Tulisan ini lahir setelah saya menonton tayangan berita dari salah satu stasiun televisi, Minggu pagi (31/10/2021).
Berita tersebut tentang groundbreaking atau pencangkulan pertama proyek pemugaran Menara Siger di Bakauheni, Lampung, oleh Wakil Menteri BUMN, Kartika Wirjoatmodjo.
Perlu diketahui, bagi mereka yang melakukan perjalanan melintasi Selat Sunda dari pelabuhan Merak di Banten, begitu berlabuh di Bakauheni, akan melihat sebuah menara di atas sebuah bukit.
Bahkan, sebelum berlabuh pun, kalau penumpang kapal mau berangin-angin di bagian kapal yang terbuka untuk melihat pemandangan, penampakan Menara Siger sudah terlihat menonjol dan cantik, pertanda daratan Sumatera sudah dekat.
Menara Siger itu sendiri berupa bangunan seperti mahkota berwarna kuning dan merah. Siger adalah mahkota adat pengantin wanita di Lampung.
Bagi mereka yang membawa kendaraan pribadi, begitu keluar dari kapal, bisa menyempatkan diri singgah di Menara Siger yang menjadi salah satu objek wisata di Lampung.
Dari menara tersebut, pengunjung dapat menikmati indahnya pemandangan Teluk Lampung dan Selat Sunda.
Akan terlihat pula gugusan kepulauan dan kapal-kapal yang berlayar. Angin sepoi-sepoi yang berhembus di atas bukit itu akan menambah kesyahduan.
Tentu, dengan direnovasinya Menara Siger, tampilannya akan lebih memikat bagi para wisatawan.
Sewaktu dulu Menara Siger diresmikan pada 30 April 2008, menara ini sekaligus menjadi penanda titik nol kilometer Sumatera.Â
Sah-sah saja sebetulnya penyebutan titik nol kilometer tersebut, kalau perhitungannya dari ujung selatan Sumatera.
Masalahnya, jauh sebelum itu, di Sabang, Provinsi Aceh, sudah punya Tugu Nol Kilometer Indonesia.
Sabang memang tidak terletak di Pulau Sumatera, tapi di pulau kecil yang bernama Pulau Weh yang merupakan pulau paling utara di Indonesia.
Namun, logikanya, bila perhitungan kilometer dari utara ke selatan, maka titik nol kilometer Sumatera berada di Kota Banda Aceh.
Tapi ya, tidak usah dipermasalahkan. Indonesia dihitung jaraknya dari utara ke selatan, sebaliknya Sumatera diukur dari selatan ke utara. Toh, akan ketemu di tengah-tengah bukan?Â
Menariknya di Sota, Kabupaten Merauke juga menyebutkan sebagai titik nol kilometer paling timur di Indonesia.

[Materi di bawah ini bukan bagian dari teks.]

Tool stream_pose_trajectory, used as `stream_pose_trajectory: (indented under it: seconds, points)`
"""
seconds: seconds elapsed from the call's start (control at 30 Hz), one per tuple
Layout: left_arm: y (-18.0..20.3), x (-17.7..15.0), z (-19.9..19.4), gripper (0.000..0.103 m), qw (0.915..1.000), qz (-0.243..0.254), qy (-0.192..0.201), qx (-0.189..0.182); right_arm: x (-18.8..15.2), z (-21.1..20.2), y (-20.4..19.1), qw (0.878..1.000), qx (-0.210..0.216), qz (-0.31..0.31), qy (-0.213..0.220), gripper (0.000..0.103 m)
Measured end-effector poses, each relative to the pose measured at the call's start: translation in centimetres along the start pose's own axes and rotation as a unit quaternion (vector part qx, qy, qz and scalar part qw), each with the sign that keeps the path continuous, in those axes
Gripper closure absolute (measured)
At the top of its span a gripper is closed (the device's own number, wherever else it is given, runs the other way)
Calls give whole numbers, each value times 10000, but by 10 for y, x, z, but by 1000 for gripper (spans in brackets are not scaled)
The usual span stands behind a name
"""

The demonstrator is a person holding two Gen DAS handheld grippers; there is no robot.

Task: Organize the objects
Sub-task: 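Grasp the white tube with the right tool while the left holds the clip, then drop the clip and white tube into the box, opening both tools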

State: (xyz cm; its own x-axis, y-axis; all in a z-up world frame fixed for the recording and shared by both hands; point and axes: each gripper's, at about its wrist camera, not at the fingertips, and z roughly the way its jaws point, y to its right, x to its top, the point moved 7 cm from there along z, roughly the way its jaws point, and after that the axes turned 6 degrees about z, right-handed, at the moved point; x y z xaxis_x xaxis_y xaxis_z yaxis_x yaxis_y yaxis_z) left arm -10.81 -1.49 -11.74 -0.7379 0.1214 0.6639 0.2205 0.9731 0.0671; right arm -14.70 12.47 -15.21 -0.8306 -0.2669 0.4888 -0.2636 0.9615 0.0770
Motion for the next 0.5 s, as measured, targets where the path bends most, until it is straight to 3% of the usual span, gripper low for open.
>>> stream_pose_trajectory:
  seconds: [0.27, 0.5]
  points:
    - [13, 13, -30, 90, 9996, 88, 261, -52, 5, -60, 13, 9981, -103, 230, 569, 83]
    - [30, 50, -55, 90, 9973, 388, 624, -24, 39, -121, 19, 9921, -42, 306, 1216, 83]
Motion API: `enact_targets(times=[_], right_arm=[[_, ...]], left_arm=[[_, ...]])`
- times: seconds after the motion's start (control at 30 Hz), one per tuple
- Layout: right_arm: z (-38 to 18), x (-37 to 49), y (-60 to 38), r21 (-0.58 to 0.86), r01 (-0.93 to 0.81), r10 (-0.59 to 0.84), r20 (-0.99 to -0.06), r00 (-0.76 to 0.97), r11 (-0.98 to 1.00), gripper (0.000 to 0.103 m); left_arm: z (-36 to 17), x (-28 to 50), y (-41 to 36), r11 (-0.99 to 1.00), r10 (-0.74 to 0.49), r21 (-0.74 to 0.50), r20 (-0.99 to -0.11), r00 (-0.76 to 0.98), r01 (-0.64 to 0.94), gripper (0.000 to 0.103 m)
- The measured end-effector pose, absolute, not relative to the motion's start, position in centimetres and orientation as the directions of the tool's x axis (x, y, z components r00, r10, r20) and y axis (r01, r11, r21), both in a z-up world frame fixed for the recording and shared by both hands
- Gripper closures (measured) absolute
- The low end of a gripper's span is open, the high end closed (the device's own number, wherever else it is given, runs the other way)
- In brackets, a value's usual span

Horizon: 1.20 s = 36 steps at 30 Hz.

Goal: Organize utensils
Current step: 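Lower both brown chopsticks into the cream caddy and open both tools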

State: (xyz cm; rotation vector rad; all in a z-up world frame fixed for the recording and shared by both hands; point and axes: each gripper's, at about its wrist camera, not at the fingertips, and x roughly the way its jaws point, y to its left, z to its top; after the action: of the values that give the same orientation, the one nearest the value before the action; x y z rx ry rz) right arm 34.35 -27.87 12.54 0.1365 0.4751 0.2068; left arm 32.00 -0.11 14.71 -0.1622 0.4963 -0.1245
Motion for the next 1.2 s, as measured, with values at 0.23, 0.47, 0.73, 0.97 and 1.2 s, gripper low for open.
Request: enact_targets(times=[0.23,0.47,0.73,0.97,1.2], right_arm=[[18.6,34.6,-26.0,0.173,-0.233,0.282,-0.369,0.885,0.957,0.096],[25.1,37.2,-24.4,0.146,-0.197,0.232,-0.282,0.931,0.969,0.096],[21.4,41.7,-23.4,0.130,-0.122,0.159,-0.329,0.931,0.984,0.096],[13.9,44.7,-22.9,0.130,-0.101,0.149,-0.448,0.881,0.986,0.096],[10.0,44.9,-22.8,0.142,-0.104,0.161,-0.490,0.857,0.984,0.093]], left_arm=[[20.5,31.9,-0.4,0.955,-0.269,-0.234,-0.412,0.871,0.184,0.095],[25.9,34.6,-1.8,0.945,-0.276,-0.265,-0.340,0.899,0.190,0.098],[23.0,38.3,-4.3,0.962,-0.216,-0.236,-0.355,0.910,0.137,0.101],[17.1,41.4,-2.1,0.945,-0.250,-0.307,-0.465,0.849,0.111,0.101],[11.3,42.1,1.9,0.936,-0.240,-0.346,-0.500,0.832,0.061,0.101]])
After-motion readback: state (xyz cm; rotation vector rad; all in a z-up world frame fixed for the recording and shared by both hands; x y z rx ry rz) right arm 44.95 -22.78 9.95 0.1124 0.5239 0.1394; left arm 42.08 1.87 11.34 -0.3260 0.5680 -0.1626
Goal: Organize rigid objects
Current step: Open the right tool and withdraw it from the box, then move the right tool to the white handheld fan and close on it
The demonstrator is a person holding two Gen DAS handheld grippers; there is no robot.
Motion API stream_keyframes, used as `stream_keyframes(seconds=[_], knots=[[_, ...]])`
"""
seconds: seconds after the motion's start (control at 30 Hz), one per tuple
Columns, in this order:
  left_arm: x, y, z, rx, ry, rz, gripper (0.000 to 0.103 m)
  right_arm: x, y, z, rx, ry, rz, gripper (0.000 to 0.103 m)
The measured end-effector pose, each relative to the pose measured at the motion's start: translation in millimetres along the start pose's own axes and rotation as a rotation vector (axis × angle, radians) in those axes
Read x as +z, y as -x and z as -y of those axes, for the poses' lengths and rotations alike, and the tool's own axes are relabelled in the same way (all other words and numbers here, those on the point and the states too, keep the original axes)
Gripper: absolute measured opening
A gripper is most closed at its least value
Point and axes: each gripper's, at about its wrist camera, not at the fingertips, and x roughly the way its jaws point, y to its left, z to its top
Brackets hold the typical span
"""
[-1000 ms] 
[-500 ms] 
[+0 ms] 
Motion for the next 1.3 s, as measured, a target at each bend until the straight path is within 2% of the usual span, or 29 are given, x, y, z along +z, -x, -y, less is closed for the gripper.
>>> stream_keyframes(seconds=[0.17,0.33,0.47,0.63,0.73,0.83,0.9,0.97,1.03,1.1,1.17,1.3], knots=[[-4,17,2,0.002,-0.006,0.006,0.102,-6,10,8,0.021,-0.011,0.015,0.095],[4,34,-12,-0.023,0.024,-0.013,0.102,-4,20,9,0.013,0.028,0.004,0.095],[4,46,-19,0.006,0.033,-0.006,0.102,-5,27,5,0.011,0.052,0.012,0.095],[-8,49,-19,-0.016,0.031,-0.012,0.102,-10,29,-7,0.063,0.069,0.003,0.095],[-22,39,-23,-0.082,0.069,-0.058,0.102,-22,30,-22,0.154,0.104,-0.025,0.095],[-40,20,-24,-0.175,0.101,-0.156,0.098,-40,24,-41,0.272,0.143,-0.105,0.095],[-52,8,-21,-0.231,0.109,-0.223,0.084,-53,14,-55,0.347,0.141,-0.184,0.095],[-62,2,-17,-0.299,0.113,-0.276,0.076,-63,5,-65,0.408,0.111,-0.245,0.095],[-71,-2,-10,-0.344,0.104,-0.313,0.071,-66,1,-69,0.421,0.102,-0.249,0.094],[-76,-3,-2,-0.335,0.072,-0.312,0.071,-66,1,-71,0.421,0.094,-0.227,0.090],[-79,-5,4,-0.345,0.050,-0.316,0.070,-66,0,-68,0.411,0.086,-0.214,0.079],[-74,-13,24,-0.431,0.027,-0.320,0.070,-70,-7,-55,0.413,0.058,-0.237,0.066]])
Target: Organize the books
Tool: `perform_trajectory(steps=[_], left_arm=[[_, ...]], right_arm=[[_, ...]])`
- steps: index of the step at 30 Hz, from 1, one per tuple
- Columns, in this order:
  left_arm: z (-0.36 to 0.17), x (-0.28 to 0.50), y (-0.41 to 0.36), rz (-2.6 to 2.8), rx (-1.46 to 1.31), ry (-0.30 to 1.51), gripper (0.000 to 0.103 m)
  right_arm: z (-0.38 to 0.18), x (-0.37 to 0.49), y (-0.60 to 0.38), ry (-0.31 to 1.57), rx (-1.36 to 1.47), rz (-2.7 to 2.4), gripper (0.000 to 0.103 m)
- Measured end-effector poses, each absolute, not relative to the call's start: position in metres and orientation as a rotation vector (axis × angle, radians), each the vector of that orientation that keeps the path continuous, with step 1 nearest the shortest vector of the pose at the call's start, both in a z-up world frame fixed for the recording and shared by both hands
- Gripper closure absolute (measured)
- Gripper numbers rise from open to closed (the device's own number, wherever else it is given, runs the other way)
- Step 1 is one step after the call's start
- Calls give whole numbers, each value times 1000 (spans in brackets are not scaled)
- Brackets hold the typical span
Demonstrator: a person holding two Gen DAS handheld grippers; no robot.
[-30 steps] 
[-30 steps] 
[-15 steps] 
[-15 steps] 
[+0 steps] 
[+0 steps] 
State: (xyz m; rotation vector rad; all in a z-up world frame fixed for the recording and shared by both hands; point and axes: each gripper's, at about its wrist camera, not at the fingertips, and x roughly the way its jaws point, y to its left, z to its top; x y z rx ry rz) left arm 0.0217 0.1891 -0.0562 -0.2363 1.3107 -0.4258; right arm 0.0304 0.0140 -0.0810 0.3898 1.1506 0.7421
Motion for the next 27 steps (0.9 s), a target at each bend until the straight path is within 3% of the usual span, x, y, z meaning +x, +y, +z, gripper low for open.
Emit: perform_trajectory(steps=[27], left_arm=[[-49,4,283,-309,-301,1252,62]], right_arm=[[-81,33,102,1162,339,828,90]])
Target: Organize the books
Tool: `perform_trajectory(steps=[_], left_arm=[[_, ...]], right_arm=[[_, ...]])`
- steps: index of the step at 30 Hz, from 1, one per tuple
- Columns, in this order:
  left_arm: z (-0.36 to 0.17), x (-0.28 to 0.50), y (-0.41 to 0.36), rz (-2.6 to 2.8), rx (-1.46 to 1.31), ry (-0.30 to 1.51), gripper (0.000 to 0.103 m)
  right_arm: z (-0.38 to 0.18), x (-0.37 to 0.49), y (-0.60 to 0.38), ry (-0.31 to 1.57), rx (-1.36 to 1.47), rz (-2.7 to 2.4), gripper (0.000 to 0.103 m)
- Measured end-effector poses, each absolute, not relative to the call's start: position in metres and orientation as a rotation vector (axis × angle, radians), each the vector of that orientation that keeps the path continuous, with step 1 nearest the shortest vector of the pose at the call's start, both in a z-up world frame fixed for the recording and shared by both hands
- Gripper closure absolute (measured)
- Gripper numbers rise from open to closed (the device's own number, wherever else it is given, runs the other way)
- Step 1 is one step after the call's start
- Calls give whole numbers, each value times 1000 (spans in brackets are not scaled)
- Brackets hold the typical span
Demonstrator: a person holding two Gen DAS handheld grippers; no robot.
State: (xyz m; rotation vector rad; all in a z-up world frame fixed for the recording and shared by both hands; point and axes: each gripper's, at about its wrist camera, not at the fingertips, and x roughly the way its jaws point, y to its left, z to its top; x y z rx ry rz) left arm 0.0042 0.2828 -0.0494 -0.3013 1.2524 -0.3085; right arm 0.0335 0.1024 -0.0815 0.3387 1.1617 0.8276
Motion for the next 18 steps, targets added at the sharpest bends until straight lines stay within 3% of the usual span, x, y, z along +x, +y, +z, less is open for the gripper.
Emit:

Agar tidak keliru dengan yang di Sabang, yang di Merauke tersebut ditulis: "0 km Merauke-Sabang", artinya dihitung dari timur ke barat.
Pada skala yang lebih kecil, maksudnya di tingkat daerah, juga ada beberapa titik nol kilometer yang terkenal, seperti di Yogyakarta.
Ada lagi, tugu lainnya yang juga bernilai secara geografis, yakni Tugu Khatulistiwa, anatara lain ada di Pasaman (Sumbar) dan Pontianak (Kalbar).
Jadi, tidak ada masalah sebetulnya. Yang penting, bagaimana mempromosikan tugu atau titik nol kilometer yang ada beberapa versi itu, agar semakin ramai dikunjungi.
Tentu, untuk saat ini kunjungan ke objek wisata masih harus mematuhi protokol kesehatan, mengingat pandemi belum sepenuhnya berakhir.
Dengan berkunjung ke titik nol kilometer, inilah penanda awal sebuah perjalanan untuk menumbuhkan rasa cinta kepada negeri sendiri yang amat luas dan indah ini, terutama bagi generasi muda dan para remaja.
Bagi mereka yang sudah dari dulu mencintai tanah air, artinya sekadar mengingatkan bahwa rasa cinta itu harus selalu dirawat.
Karena hari ini kita memperingati Hari Pahlawan (10 November 2021), teriring pesan: "jangan pernah lelah mencintai Indonesia dengan selalu melakukan perbuatan positif".
Para pahlawan telah berjuang keras merebut dan mempertahankan kemerdekaan, giliran kita melanjutkannya dengan memberikan yang terbaik yang kita bisa.